During my trip to Indonesia I would often have dinner from street vendors. Fellow travelers often shunned the street vendors claiming that the food wasn’t as clean. In one restaurant I peaked into the kitchen and wasn’t impressed by the sanitary procedures and figured that if the street vendor drops some of my food on the ground at least one of the roaming dogs would probably pick it up before he got a chance to. Plus you got to watch him stir-fry your noodles and add spices.
Being a white tourist it was challenging to get food that was prepared authentically. This was just fine for my traveling partner. If they wanted to make the food less spicy just for her, that was great. I’ve never been too afraid of a few chilies so I would have to explicitly ask each time we ordered: “make mine spicy please.”
One evening I went on my mission to gather dinner. I approached a soup vendor (why not soup? It was only 95°F with about 1000% humidity….) who was rather busy and waited my turn. He was chatting happily with one of his customers while preparing soup. He would take one of his bowls from the rack where his partner had placed them after rinsing them in a bucket of water that had been used for countless bowls already and ladle soup into it. Next he would dip a big spoon into a jar of pickled, finely cut, vegetables and chilies, lift it out, shake it off a bit to level it out and dump this in the bowl and stir it around. he topped this off with some fried noodles and handed it over, chatting the whole while, to a waiting customer.
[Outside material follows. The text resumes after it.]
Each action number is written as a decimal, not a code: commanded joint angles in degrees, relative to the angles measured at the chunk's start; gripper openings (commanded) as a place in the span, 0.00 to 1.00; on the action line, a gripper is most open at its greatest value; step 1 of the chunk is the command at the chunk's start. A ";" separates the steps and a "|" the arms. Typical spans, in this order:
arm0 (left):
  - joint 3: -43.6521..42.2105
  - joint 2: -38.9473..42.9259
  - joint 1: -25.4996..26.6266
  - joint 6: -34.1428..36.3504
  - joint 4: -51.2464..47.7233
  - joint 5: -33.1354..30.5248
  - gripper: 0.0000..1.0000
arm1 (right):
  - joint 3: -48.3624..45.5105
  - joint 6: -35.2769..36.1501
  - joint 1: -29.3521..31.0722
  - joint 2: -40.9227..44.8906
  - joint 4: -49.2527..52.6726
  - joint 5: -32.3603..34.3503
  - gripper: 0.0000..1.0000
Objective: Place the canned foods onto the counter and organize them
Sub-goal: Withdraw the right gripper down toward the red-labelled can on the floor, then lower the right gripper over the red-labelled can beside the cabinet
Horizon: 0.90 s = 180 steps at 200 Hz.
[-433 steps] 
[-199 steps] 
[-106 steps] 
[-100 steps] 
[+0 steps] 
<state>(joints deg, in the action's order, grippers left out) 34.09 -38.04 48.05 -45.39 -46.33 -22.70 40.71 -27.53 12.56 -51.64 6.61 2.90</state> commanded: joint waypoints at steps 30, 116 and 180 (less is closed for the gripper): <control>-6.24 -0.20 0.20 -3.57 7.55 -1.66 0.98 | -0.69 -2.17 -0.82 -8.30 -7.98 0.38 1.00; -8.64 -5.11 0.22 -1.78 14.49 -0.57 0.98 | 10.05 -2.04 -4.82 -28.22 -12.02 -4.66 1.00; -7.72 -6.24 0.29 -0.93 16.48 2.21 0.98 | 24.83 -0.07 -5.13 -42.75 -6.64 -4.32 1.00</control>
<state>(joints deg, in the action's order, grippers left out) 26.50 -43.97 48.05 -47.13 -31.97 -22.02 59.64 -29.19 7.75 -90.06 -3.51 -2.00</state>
I placed my order in carefully annunciated English “two soups, please. One plain and one spicy.” But he was still chatting and I couldn’t tell if he was listening at all. It had been a difficult to get this across to other vendors and I was tired of getting bland dishes so I repeated with a bit more assertiveness “two soups. One for tourists and one spicy.” Following that last “spicy” was a tiny pause where he looked up and finally appeared to be paying attention so to be sure I repeated “spicy” once more and he nodded. Finally, I thought, I’ve gotten through and we’ll be having our soup soon.
I watched and waited while he made more soups for his Indonesian customers. Always the same procedure. Ladle the soup, dip the spoon, shake off the excess, dip in the bowl and stir and then top off with fried noodles. He then prepared a bowl without dipping into the chili mix at all. For his next bowl he ladled as usual and dipped the spoon into the chili mix as usual but this time, there was no shaking off the excess. Into the bowl it went with a quick stir. The spoon quickly returned for a second visit to the chili mix and another unshaken heaping spoonful was dumped into the bowl. Fried noodles topped it off and, smiling, he handed over two bowls of soup pointing at one of the steaming concoctions and saying “spicy” through a toothy grin made even brighter by his dark brown skin.
I returned to the dusty step where my partner was waiting and handed her the plain soup. I knew I was in trouble before I tasted mine. After just a few spoonfuls the sweat started to drip from my forehead. As a struggled through this burning bowl of fire it threatened to become never-ending because my sweat was now pouring off my face and sometimes dripping right back into the bowl. I’d ordered the soup, so I was going to eat it! I didn’t want to have to return to the vendor sheepishly admitting that I was just like all the other tourists and couldn’t handle it! I looked ridiculous. Bathed in sweat and unable to taste anything but lava on a spoon I continued sipping until I drained the bowl while my traveling partner laughed the whole time and reminded me how tasty her soup was. Hers was a little spicy she told me, but not too much. Her toothy grin didn’t have as much contrast with her fair skin as the soup vendor but it seemed just as evil now. I wondered if I’d ever be able to taste anything again. Can capsaicin do real damage to the linings of your digestive tract if you have too much?
I’ll never know whether he was trying to teach some westerner a lesson or whether that second “spicy” was simply interpreted as “spicy-spicy” a plural and we was just accommodating my wishes but the story still reminds me to speak carefully. Otherwise I might really get burned.